Linha de pesquisa
Splicing é o processo, em células eucarióticas, em que os intron são removidos do RNA precursor (pré-mRNA) e os exons são justapostos para produção do mRNA maduro. Este processo é um componente chave na expressão gênica e perturbações em seu funcionamento levam a produção de transcritos aberrantes e o surgimento doenças.
Mutações somáticas em vários componentes da maquinaria de splicing foram recentemente descritas em diversos tipos de câncer. Nosso principal interesse é investigar a consequência funcional da presença de mutações somáticas em fatores de splicing, assim como da expressão aberrante destes fatores em neoplasias hematológicas e tumores sólidos.
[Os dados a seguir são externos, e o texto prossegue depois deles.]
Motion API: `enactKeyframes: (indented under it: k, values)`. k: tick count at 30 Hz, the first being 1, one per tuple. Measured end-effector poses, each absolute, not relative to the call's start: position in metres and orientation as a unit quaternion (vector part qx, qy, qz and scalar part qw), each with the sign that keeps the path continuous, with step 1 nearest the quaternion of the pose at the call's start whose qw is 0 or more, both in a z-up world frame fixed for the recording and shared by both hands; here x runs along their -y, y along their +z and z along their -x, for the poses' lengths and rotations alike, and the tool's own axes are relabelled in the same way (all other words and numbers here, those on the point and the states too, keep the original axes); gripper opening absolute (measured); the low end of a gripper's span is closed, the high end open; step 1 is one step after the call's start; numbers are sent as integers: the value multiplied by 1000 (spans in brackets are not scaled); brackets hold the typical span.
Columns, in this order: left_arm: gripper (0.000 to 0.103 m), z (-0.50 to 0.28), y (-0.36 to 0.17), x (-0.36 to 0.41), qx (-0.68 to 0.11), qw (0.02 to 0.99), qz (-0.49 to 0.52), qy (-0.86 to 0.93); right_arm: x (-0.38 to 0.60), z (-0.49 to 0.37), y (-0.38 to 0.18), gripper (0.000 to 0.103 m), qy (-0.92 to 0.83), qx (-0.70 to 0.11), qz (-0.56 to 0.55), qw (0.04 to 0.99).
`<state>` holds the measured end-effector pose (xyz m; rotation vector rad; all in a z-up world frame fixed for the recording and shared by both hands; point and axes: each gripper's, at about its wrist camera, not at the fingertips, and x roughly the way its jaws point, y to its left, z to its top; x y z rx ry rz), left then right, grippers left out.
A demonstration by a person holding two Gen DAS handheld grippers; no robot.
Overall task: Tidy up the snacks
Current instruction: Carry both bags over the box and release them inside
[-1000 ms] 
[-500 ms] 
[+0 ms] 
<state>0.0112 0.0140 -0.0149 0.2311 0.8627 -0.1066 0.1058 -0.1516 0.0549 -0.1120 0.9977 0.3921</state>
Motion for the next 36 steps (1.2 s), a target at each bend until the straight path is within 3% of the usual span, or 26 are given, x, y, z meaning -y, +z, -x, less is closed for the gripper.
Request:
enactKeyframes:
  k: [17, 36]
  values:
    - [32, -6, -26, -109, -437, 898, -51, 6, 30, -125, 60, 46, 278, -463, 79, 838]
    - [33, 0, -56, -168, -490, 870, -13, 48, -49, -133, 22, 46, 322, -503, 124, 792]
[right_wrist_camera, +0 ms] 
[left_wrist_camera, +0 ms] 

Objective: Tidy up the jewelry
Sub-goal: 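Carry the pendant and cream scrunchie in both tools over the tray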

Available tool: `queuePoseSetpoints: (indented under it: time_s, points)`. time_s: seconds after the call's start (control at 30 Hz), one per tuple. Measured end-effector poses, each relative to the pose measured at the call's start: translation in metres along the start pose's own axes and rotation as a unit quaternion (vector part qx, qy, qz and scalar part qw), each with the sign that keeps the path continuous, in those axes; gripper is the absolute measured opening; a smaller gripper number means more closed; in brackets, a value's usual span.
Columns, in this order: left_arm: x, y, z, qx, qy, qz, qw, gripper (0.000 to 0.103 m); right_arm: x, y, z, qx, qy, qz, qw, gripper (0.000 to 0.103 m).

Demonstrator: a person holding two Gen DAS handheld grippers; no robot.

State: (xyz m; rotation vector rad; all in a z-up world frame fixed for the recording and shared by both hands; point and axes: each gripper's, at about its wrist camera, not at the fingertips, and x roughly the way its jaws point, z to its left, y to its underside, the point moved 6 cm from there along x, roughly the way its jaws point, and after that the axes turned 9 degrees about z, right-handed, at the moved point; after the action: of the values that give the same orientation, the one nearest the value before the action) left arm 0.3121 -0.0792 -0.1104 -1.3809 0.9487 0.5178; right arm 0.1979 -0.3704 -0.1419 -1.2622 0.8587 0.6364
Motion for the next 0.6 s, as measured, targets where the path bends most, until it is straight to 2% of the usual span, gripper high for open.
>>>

Para atingir nosso objetivo, fazemos uso de análise mutacional in silico, de expressão (de genes mutados e selvagens) e silenciamento gênico (shRNA) mediados por retrovírus, bem como da edição genômica (Crispr / Cas9) dos genes de interesse em células de linhagens tumorais e leucêmicas e, assim, avaliamos o efeito da expressão aberrante e das mutações em processos celulares por meio de ensaios funcionais in vitro e in vivo.
Projetos em andamento no laboratório
1- Caracterização da quinase UHMK1 (KIS) na regulação do splicing e seu papel na tumorigênese
Dados anteriores de nosso grupo sugerem o papel de Uhmk1 na diferenciação de células hematopoiéticas. Nossa hipótese é que ao fosforilar seus alvos (fatores de splicing), Uhmk1 afeta o splicing alternativo e a expressão gênica de genes importantes para a diferenciação de células hematopoiéticas. No momento, estamos investigando a rede regulatória de Uhmk1 por meio de abordagens de análise global da expressão gênica (RNA seq), atividade proteica (fosfoproteoma) e regulação do splicing alternativo em células com modulação da expressão de Uhmk1. Além disso, avaliamos o efeito da superexpressão e inibição de Uhmk1 no splicing e nos fenótipos relacionados à tumorigênese, como proliferação, clonogenicidade, migração, viabilidade e morte celular.
2- Caracterização funcional das mutações do fator de splicing 1 (SF1) identificadas em pacientes com câncer
O SF1 reconhece as regiões 3′ dos introns durante as etapas iniciais da formação do spliceossomo. Mutações somáticas em SF1 foram descritas em um conjunto de pacientes com diferentes tipos de câncer. Por meio de análise in silico, nosso grupo mapeou o espectro de mutações de SF1 em pacientes com câncer. Atualmente, estamos avaliando a consequência funcional da inibição e superexpressão de SF1, bem como o impacto de suas mutações no splicing e nos fenótipos relacionados à tumorigênese de células tumorais.
3- Caracterização de PIMREG na progressão tumoral e resposta à terapia de células de glioblastoma
Os gliomas são os tumores cerebrais mais comuns em adultos. Os pacientes com o subtipo mais agressivo, glioblastoma (GBM), têm uma sobrevida média de 15 meses. PIMREG é um marcador de proliferação envolvido no controle do ciclo celular. Recentemente, mostramos que GBM exibe os níveis de expressão mais elevados de PIMREG entre todos os tipos de tumor analisados. Ademais, os níveis da proteína de PIMREG se acumulam em células de GBM expostas ao tratamento com agentes genotóxicos, sugerindo um possível papel desta proteína na resposta ao dano ao DNA (DDR). Nossa hipótese é que o PIMREG participa na DDR e, assim, contribui para a resistência das células GBM ao tratamento quimioterápico. Atualmente, estamos investigando o papel do PIMREG como um biomarcador da progressão tumoral em gliomas e o papel de PIMREG no controle da proliferação, replicação, resposta ao dano ao DNA e resistência das células de GBM.
Projetos anteriores
4- Investigação de oncogenes cooperativos para mutações IL7R em leucemias agudas
Mutações no gene do receptor da interleucina 7 (IL7R) resultam na ativação constitutiva desse receptor e sua via de sinalização e são responsáveis pelo desenvolvimento de leucemias linfoblásticas agudas (LLA). Este projeto tem como objetivo identificar alterações genéticas que cooperem com mutações IL7R para promover o fenótipo maligno. Para este fim, linhagens de linfócitos pro-B murinos dependentes de IL3 (Ba/F3) e portadoras de IL7R selvagem e mutadas, são transduzidas para expressar mutações adicionais de interesse. As células contendo as duas alterações desejadas são avaliadas, na presença e ausência de IL3, quanto ao aumento no crescimento e ao fenótipo maligno in vitro e in vivo.